Adrian Dumitrescu 
	
Title: On a traveling salesman problem for points in the unit cube


Let $X$ be an $n$-element point set in the $k$-dimensional unit cube $[0,1]^k$, $k \geq 2$.
  According to an old result of Bollob{\'a}s and Meir (1992), there exists a tour $x_1, x_2, \ldots, x_n$ through the
  $n$ points, such that $\left(\sum_{i=1}^n |x_i - x_{i+1}|^k \right)^{1/k} \leq c_k$, where
  $|x-y|$ is the Euclidean distance between $x$ and $y$, and $c_k$ is an absolute constant that
  depends only on $k$ ($x_{n+1} \equiv x_1$).
  From the other direction, for every $k \geq 2$ and $n \geq 2$, there exist $n$ points in  $[0,1]^k$,
  such that their shortest tour satisfies $\left(\sum_{i=1}^n |x_i - x_{i+1}|^k \right)^{1/k} = 2^{1/k} \cdot \sqrt{k}$.

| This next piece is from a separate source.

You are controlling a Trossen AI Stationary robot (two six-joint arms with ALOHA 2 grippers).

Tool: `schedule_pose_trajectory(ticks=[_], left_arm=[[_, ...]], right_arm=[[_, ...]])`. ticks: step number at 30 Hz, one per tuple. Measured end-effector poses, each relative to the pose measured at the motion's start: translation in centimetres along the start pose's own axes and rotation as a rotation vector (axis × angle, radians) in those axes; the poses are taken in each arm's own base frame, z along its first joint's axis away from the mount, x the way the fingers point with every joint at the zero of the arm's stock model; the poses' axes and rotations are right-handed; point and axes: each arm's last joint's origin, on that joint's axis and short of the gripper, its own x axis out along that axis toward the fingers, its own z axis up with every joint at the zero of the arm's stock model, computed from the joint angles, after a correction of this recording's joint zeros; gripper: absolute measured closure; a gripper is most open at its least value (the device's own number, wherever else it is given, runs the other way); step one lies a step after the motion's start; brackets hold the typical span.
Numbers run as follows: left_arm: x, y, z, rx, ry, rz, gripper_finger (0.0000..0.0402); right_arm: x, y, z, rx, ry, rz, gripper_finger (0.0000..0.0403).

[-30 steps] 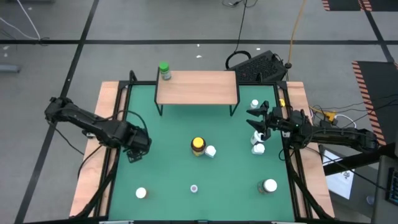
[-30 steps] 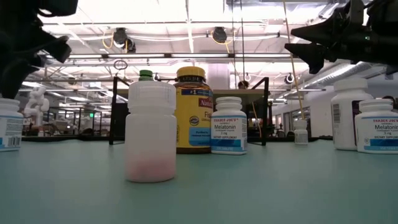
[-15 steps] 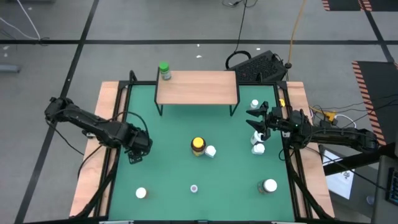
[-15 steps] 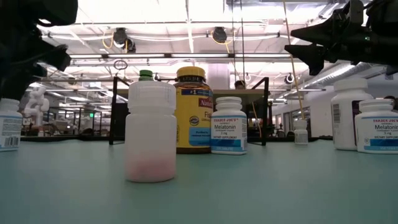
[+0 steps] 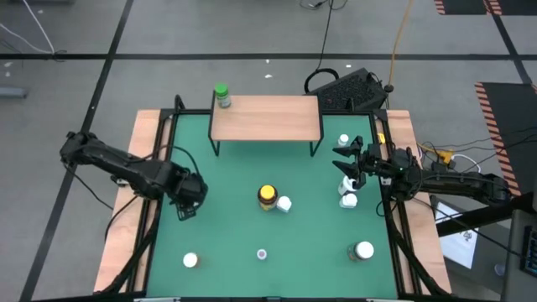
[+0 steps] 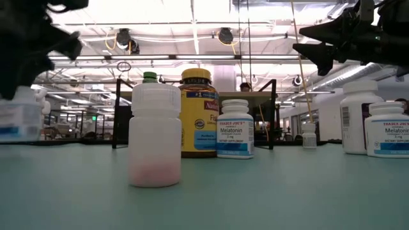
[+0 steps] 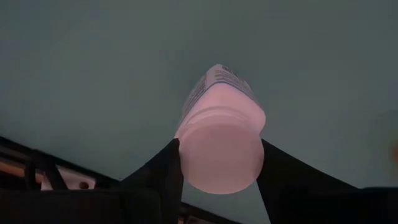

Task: Pick and place medicine bottles onto shelf by color
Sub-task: Put the left white and blue pill bottle on the shelf

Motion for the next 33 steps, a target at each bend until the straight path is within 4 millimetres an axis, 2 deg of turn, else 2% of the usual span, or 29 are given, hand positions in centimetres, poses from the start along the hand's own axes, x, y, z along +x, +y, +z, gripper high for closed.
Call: schedule_pose_trajectory(ticks=[4,10,14,19,22,26,30,33], left_arm=[[-2.9,0.3,0.8,-0.022,-0.026,-0.017,0.0235],[-9.0,2.2,2.8,-0.076,-0.081,-0.009,0.0225],[-12.8,4.0,5.5,-0.097,-0.155,0.018,0.0223],[-16.1,7.1,9.8,-0.077,-0.254,0.075,0.0222],[-17.0,9.4,12.4,-0.075,-0.273,0.112,0.0221],[-17.1,12.6,15.4,-0.059,-0.262,0.146,0.0221],[-16.2,15.7,17.3,-0.05,-0.222,0.166,0.0221],[-15.3,17.5,17.9,-0.064,-0.184,0.158,0.022]], right_arm=[[0.0,0.0,0.0,0.0,-0.001,0.0,0.0177],[0.0,0.0,0.0,-0.001,-0.002,0.0,0.0177],[0.0,0.0,0.0,-0.001,-0.004,0.002,0.0177],[0.0,0.0,0.1,-0.002,-0.012,0.005,0.0177],[0.0,0.0,0.1,-0.002,-0.011,0.005,0.0177],[0.0,0.0,0.0,0.0,0.003,0.002,0.0177],[0.0,-0.1,-0.2,0.003,0.024,-0.004,0.0177],[0.0,-0.1,-0.3,0.006,0.033,-0.006,0.0177]])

  For the plane, the best constant is $c_2=2$ and this is the only exact value known.  
  The authors showed that one can take $c_k =  9 \left(\frac23 \right)^{1/k} \cdot \sqrt{k}$ for every $k \geq 3$
  and conjectured that the best constant is $c_k =  2^{1/k} \cdot \sqrt{k}$, for every $k \geq 2$.
  Here we significantly improve the upper bound and show that one can take
  $c_k = 3 \sqrt5 \left(\frac23 \right)^{1/k} \cdot \sqrt{k}$; this bound is constructive.
  The improvement is based on a new lemma that is a key part in bounding from above
  the weight of a minimum spanning tree of a point set.
  We also show that $c_3 \geq 2^{7/6}$, which disproves their conjecture for $k=3$.

  Connections to matching problems, power assignment problems, suitable algorithms, and other
  related problems are discussed in this context. A slightly revised version of the Bollob{\'a}s--Meir
  conjecture is proposed as a replacement.